Le crépuscule apparaissait lorsque je me décidai à prendre la fuite. Mon corps meurtri tentait de suivre le mouvement du convoi dirigé par l'armée nazie, tandis que nous marchions péniblement vers le centre de "purification".
Quelques jours avant mon arrestation, je tentais de survivre à la lourde famine qui frappait ma ville. J'avais pourtant conservé une part de vie sociale et je me trouvais donc, par un bel après-midi d'Automne, dans un parc en compagnie de ma chère Angèle. Mais quelques instants après nos ébats affectueux, nous nous retrouvions encadrée par une patrouille de soldats nazis.
Je ne me souviens pas de leurs visages car avant même que mes yeux se posèrent sur eux, des mains rustres et dures m'empoignèrent le bras. La seconde d'après, ces mains frappèrent violemment mon visage tandis que j'entendais les cris de douleurs d'Angèle.

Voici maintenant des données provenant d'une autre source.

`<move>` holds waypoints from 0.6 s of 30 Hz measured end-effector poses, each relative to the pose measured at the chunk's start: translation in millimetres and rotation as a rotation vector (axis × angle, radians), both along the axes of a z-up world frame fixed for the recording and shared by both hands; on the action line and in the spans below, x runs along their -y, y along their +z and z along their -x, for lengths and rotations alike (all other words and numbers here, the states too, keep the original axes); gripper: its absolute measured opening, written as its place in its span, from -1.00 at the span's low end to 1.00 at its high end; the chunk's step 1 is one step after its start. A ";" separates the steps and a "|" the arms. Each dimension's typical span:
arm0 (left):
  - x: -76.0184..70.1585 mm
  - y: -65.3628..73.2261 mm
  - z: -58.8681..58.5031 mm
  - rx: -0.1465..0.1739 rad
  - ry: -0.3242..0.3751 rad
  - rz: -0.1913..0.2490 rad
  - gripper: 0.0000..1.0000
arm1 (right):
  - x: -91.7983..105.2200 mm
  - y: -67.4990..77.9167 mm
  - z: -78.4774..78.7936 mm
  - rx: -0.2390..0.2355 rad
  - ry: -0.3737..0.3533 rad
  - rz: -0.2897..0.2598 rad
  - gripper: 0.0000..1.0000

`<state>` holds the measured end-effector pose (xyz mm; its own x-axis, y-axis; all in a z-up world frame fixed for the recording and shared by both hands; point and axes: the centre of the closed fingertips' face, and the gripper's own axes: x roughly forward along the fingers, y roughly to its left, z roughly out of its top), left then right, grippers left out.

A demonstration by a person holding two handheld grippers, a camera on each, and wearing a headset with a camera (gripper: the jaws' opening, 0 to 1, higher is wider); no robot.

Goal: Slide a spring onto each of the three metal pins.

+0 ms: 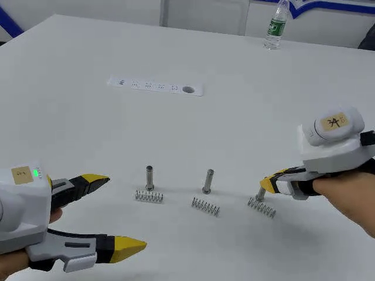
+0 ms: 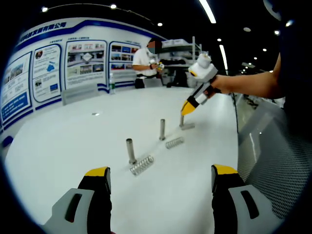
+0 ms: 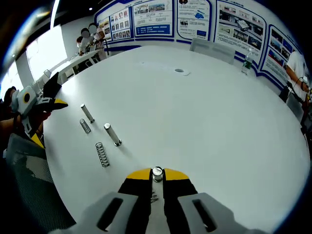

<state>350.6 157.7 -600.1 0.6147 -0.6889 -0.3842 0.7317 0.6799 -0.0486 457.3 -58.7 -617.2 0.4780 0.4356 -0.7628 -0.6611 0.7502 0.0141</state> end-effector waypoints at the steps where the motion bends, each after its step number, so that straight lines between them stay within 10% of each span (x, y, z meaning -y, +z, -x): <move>1: 0.8 0.5 0.0 0.001 -0.002 0.000 0.73 | 1.2 -0.3 -0.7 -0.003 -0.007 -0.007 -0.82; 18: 2.8 0.2 0.5 0.001 -0.005 0.004 0.73 | -0.2 -2.1 5.7 0.012 0.026 0.000 -0.77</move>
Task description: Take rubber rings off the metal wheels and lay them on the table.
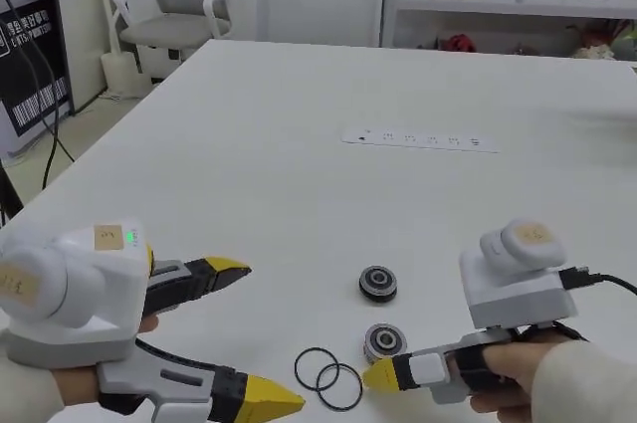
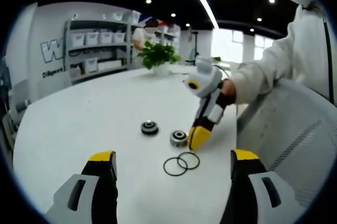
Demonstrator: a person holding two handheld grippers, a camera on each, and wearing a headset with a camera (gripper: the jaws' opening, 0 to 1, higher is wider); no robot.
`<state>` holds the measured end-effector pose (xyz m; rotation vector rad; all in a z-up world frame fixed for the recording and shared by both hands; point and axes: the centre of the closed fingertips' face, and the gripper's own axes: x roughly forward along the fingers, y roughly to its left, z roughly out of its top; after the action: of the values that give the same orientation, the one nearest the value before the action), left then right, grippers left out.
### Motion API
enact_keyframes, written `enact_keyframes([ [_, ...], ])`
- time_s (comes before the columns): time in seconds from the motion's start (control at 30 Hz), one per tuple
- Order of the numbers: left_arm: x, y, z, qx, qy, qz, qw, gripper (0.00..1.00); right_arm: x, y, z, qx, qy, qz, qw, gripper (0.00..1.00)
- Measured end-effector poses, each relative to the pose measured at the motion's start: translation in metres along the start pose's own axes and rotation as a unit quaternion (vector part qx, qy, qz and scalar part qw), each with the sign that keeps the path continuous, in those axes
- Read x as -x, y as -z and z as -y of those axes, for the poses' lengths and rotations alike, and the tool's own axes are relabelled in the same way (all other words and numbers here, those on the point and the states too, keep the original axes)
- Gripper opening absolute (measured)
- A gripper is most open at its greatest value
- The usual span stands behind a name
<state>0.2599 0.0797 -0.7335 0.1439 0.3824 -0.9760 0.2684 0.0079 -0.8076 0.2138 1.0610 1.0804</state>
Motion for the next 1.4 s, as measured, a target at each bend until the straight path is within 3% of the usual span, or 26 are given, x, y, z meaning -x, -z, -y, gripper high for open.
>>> enact_keyframes([
  [0.6, 0.0, -0.001, 0.0, 0.002, 0.001, 0.004, 1.0, 0.9, 0.007, -0.005, -0.002, 0.013, 0.004, 0.006, 0.9999, 0.01],
  [1.4, 0.001, 0.0, 0.0, 0.005, 0.001, 0.001, 1.0, 0.9, 0.027, -0.031, 0.001, 0.014, 0.01, 0.055, 0.9983, 0.01],
])
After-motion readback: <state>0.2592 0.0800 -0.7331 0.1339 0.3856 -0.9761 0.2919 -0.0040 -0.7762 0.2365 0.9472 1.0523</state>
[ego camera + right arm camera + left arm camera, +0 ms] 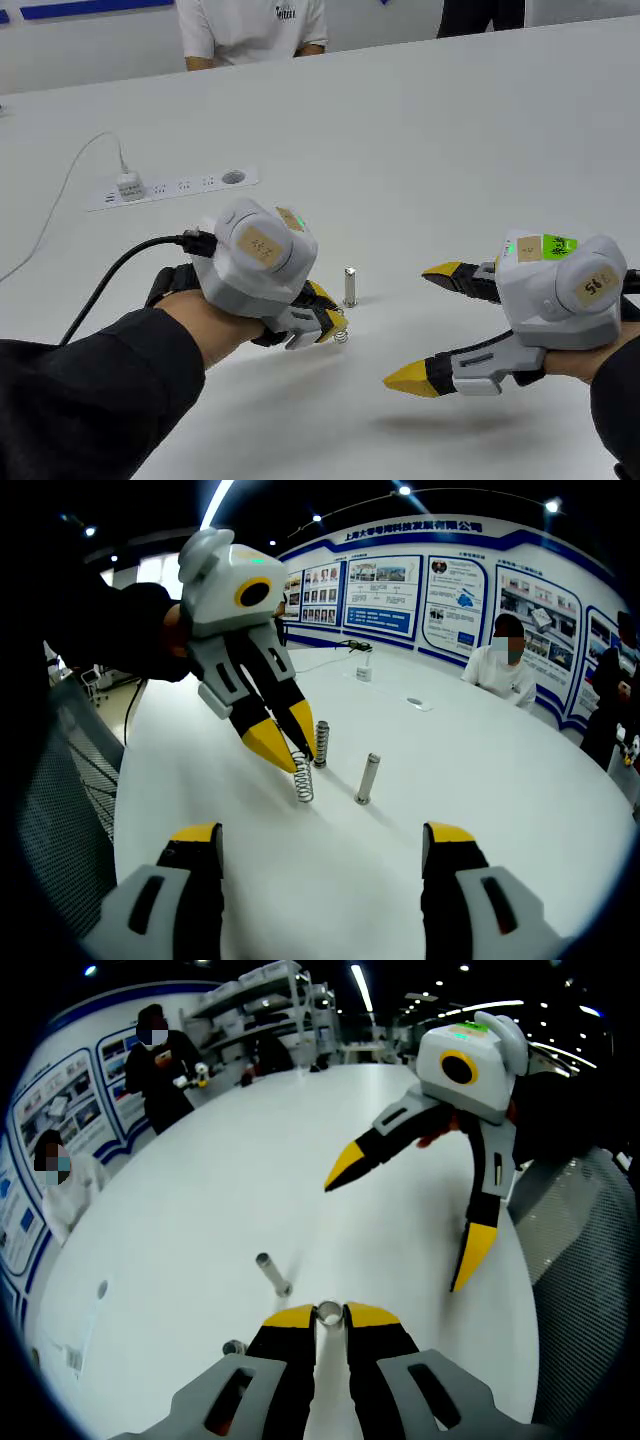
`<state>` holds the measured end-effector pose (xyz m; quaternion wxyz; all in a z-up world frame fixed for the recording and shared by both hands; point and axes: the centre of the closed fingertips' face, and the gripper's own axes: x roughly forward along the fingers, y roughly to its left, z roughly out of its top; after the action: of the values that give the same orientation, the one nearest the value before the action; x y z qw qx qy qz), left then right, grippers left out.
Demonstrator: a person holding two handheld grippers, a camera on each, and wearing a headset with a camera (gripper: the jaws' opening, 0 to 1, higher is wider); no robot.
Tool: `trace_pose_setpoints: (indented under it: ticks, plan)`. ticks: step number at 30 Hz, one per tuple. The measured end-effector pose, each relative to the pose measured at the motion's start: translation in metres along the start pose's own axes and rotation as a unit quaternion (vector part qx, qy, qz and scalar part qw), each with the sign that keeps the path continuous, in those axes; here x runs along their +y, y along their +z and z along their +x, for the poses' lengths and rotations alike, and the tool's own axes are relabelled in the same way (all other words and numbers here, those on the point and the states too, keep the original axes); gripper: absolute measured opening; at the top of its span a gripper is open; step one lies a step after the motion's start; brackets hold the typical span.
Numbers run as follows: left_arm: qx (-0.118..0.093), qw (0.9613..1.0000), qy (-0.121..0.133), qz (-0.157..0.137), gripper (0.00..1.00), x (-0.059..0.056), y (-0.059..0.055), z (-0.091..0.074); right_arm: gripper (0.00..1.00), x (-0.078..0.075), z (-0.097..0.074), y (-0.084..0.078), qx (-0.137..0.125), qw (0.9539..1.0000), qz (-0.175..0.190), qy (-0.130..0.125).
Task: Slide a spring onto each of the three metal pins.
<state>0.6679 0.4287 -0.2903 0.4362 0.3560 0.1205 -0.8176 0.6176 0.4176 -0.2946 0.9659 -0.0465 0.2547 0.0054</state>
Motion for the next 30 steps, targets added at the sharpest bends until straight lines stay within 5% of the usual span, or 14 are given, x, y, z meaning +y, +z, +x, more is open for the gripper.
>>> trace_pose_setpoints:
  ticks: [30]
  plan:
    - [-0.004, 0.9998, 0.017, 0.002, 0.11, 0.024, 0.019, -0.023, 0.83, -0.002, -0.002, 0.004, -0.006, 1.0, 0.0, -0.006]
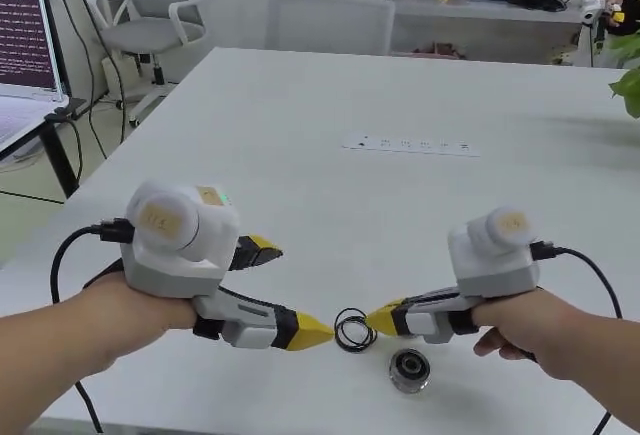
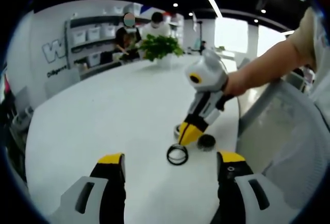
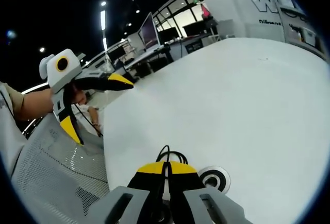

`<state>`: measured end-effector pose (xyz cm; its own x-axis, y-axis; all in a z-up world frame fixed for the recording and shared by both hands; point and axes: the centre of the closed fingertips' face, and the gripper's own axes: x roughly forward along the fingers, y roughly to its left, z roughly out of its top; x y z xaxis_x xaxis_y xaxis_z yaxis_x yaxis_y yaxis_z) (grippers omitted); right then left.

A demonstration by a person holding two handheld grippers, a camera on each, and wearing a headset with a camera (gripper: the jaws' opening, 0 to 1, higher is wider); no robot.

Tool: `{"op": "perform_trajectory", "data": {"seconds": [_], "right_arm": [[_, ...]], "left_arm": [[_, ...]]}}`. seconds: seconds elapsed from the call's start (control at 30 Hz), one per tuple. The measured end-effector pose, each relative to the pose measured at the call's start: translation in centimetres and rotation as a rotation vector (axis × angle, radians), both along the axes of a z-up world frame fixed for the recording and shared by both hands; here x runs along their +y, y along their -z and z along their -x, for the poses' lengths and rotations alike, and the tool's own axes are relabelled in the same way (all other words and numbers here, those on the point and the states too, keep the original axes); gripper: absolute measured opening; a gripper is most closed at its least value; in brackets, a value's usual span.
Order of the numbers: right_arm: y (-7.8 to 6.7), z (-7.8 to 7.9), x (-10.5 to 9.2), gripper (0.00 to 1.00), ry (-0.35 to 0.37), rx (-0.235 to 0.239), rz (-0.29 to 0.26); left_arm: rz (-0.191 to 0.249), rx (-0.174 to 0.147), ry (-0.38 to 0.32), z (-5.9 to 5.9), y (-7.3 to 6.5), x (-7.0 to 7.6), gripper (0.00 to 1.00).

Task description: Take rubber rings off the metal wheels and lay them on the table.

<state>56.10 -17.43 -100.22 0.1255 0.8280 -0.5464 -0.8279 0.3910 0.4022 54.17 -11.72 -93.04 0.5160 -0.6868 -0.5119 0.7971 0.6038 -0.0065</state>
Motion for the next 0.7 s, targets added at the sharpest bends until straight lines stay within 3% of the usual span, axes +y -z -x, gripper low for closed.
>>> {"op": "perform_trajectory", "data": {"seconds": [0.27,0.7], "right_arm": [[0.26,-0.39,-0.24,0.04,0.008,-0.022,0.017],[-0.45,-0.12,-0.10,0.24,-0.005,-0.051,0.014]], "left_arm": [[-0.003,0.006,-0.003,-0.04,0.12,0.03,0.73],[-0.012,0.019,0.000,0.10,0.36,0.12,0.73]]}}
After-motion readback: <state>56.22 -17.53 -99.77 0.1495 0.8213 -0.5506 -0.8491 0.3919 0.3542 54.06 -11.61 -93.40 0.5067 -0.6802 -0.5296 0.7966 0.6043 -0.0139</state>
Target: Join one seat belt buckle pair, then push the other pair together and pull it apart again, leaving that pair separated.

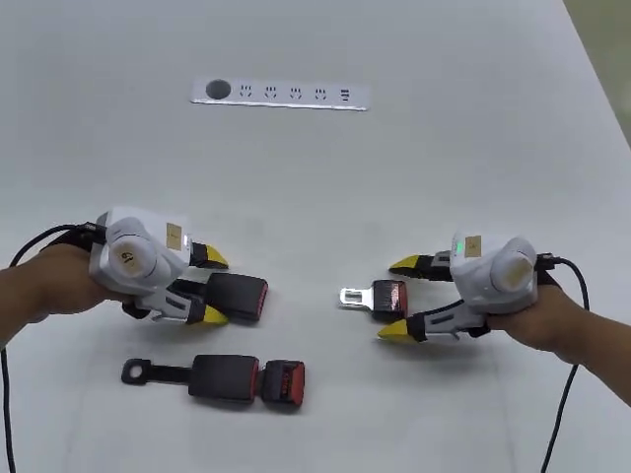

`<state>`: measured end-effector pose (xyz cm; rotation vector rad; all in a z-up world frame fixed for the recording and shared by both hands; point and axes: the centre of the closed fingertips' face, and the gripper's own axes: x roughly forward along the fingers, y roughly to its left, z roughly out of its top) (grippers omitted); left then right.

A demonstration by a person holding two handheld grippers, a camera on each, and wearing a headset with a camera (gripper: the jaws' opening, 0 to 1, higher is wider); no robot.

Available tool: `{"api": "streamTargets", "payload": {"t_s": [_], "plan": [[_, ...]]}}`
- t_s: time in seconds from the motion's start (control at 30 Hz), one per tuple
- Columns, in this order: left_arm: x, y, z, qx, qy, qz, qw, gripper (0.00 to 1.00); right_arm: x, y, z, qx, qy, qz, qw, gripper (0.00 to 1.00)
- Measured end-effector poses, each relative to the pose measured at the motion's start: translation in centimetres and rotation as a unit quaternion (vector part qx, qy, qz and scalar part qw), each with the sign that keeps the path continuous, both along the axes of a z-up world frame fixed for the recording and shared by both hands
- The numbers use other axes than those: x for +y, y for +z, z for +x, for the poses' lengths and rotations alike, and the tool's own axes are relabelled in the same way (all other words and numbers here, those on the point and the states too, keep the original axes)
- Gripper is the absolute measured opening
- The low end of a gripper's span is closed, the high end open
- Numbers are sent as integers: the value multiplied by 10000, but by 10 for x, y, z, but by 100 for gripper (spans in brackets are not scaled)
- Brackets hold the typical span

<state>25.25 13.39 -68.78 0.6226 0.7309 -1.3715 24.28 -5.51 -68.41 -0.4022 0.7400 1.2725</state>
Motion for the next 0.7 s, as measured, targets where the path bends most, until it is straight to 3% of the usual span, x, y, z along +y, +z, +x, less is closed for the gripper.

Je perdis connaissance.A mon réveil, je me trouvais allongée sur une table de consultation. Le visage d'un médecin apparut au dessus du mien. Il m'annonça calmement que j'avais été arrêtée pour « détention de faux papiers ». Ses mots me firent jaillir de mon état second. Je voulus hurler, me débattre jusqu'à m'enfuir de ce cauchemar, mais la réalité de la guerre me rattrapa lorsque le vieil homme au doux regard, anticipant ma réaction, se pencha vers moi et me souffla « Je suis désolé ».
Son uniforme nazi et ses paroles me désorientèrent. Je ne savais plus qui détester et j'avais peur. Peur pour ma vie, peur pour Angèle, peur pour mon frère, désormais seul, qui deviendrait fou en apprenant mon arrestation...Quelques jours après, je marchais en compagnie d'autres personnes qui me ressemblaient autant que nous étions différentes les unes des autres. Le médecin avait voulu bien faire en préférant que je rejoigne un camp de purification plutôt qu'un camp de travail, à cause de mon maigre gabarit. Je ne lui en voulais pas, car il avait été la seule lueur d'humanité de mes jours enfermés dans une pièce sale avant que je rejoigne le convoi. Toutes les scènes de haine, d'injustice et de chaos dont j'avais pu être témoin me firent perdre l'espoir de retrouver un jour un monde où les hommes et les femmes vivraient ensemble en paix.
Nous marchions depuis des heures au milieu d'une forêt dont le chemin que nous empruntions avait été fraîchement tracé . Je cherchais Angèle du regard dans un mince espoir de l'apercevoir, mais elle était introuvable. Le vide causée par sa perte se creusa un peu plus encore, ce qui me fit pleurer sans bruit...
Je heurtai à peine une jeune femme près de moi qui, au lieu de me montrer une attitude hostile, me regarda avec des yeux émus et pleins de tristesse. Comme moi, elle avait compris que nous nous dirigions vers la mort. La femme mis sa main tendrement sur son ventre rond et me dit:
" Comment t'appelles-tu ? » Elle parlait d'une voix saccadée, l'effort de la marche lui coupait le souffle.
" Abigaël. »je ne comprenais pas l'intérêt qu'elle avait à me demander cela mais je répondis quand même. Pourquoi sommes-nous ici, qu'est ce qu'il se passe je..." elle m'interrompis de la main et me fit un geste en direction des gardes à notre droite. Il n'y en avait aucun. Sûrement la relève... Soudain, je compris: il fallait m'enfuir. C'était maintenant ou jamais.
Je fis un bond vers les bois qui nous entouraient et je courus aussi vite que mes maigres jambes pouvaient me le permettre. Cette course me donna un souffle d'espoir qui me fit presque oublier la gravité de la situation. Malheureusement, mon courage me coûta la vie. J'entendis une puissante détonation puis une vive douleur me fit pousser un bref hoquet de panique. Je tombai en avant, allongée sur la mousse, et la lueur du soleil disparaissant derrière les arbres fut la dernière image avant le néant.